*PROBLEM DETAILS*:
Go through the data line by line. Copy each one holding the string "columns".

----------

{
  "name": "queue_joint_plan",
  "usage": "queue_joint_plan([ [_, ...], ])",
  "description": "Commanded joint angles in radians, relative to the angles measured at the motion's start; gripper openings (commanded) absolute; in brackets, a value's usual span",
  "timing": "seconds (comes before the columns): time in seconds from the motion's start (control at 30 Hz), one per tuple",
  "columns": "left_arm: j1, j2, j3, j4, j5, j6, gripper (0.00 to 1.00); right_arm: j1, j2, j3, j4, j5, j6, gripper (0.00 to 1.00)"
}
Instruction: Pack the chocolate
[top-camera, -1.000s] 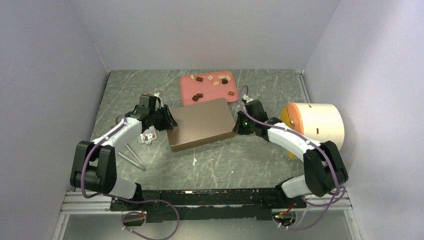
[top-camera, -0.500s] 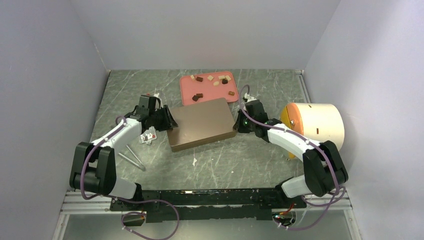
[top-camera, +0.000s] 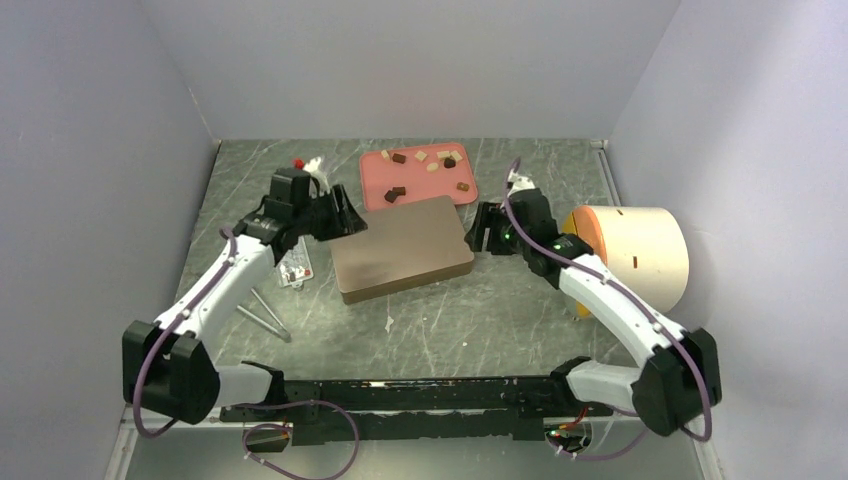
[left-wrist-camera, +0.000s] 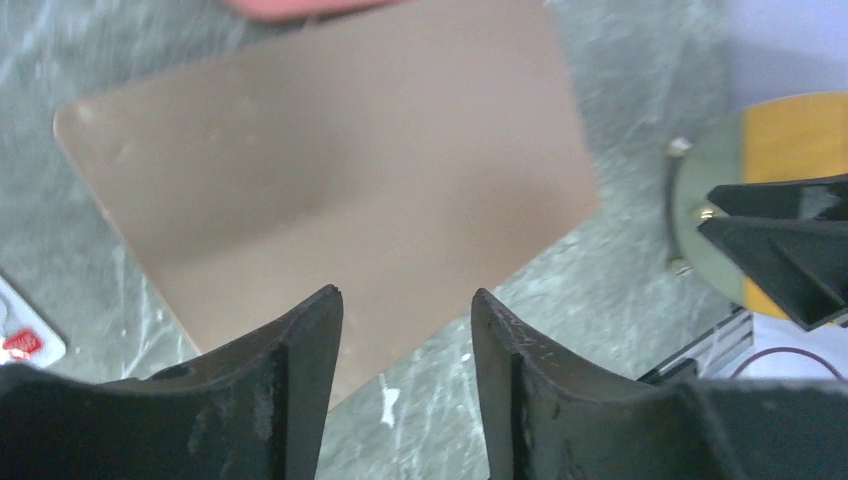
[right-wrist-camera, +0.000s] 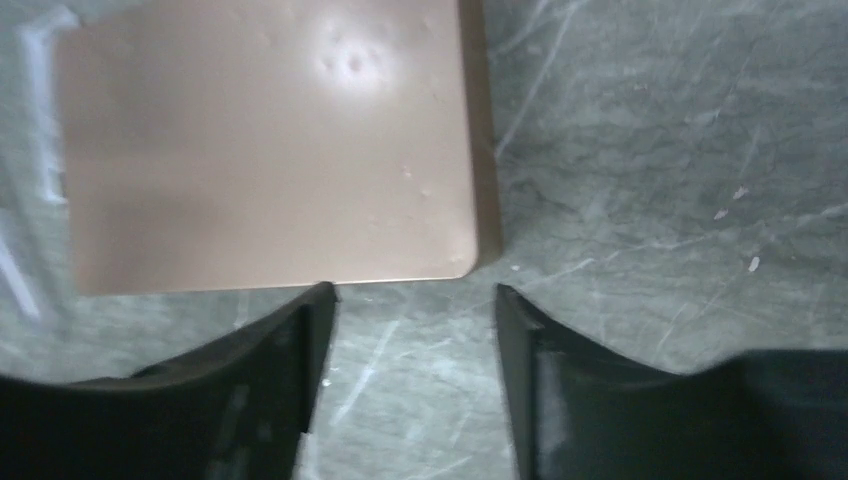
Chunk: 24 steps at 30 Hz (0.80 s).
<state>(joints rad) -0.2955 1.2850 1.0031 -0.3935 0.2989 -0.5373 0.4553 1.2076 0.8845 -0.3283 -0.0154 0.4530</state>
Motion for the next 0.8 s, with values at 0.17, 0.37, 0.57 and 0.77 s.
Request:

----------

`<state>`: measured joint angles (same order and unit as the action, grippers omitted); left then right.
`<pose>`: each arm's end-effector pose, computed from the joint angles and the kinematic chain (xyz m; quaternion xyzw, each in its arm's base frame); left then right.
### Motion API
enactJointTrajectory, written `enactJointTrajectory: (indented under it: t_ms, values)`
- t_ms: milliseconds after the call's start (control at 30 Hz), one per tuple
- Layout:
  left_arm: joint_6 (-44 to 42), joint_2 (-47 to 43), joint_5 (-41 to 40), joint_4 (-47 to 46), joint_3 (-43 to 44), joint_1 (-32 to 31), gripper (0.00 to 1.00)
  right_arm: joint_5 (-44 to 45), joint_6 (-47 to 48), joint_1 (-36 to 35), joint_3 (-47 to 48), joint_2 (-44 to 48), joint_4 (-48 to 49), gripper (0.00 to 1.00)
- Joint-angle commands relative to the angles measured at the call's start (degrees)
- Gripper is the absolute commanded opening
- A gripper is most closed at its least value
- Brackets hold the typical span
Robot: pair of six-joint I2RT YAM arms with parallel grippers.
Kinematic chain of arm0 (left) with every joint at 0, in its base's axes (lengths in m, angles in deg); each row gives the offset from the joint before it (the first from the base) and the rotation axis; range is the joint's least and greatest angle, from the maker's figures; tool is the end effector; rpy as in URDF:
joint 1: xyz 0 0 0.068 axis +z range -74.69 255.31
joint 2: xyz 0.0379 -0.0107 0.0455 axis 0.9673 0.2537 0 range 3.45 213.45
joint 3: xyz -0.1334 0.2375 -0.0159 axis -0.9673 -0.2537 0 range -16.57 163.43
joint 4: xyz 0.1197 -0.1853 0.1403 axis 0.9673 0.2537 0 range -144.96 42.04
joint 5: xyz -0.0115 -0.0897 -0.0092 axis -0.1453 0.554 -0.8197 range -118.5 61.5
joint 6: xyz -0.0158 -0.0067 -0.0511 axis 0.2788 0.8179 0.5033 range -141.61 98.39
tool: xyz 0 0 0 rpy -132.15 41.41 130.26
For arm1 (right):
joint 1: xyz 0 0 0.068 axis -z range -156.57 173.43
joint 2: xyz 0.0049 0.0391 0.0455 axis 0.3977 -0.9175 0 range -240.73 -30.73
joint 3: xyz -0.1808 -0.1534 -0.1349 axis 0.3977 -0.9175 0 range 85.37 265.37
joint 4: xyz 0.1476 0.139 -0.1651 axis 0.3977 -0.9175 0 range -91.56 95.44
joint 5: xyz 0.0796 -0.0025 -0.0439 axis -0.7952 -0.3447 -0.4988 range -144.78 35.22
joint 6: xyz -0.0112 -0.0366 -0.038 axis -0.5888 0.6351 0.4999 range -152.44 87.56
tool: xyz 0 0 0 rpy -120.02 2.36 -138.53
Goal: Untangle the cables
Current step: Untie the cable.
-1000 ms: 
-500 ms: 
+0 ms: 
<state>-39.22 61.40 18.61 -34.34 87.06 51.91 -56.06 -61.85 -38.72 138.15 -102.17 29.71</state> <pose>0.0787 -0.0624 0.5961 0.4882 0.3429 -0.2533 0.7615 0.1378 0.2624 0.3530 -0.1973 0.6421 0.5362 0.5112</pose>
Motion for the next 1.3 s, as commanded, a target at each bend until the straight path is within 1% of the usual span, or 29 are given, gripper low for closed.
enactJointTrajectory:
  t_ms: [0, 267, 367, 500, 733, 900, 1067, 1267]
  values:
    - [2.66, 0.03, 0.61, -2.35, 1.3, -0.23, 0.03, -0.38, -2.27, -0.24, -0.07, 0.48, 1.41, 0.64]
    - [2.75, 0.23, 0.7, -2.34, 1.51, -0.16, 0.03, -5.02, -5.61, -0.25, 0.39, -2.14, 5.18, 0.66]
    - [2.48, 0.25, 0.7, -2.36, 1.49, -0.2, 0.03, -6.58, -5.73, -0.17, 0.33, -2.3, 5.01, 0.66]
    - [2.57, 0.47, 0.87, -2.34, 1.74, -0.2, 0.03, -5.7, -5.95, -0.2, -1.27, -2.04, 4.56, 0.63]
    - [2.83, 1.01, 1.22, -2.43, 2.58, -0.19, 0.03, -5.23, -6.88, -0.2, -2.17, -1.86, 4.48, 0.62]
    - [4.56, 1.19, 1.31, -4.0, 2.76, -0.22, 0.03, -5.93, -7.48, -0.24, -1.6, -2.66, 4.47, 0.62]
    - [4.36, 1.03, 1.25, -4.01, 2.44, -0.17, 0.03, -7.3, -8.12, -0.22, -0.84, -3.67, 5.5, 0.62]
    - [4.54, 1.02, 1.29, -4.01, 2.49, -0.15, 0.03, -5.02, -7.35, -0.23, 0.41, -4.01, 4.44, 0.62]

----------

*WRITTEN SOLUTION*:
  "timing": "seconds (comes before the columns): time in seconds from the motion's start (control at 30 Hz), one per tuple",
  "columns": "left_arm: j1, j2, j3, j4, j5, j6, gripper (0.00 to 1.00); right_arm: j1, j2, j3, j4, j5, j6, gripper (0.00 to 1.00)"

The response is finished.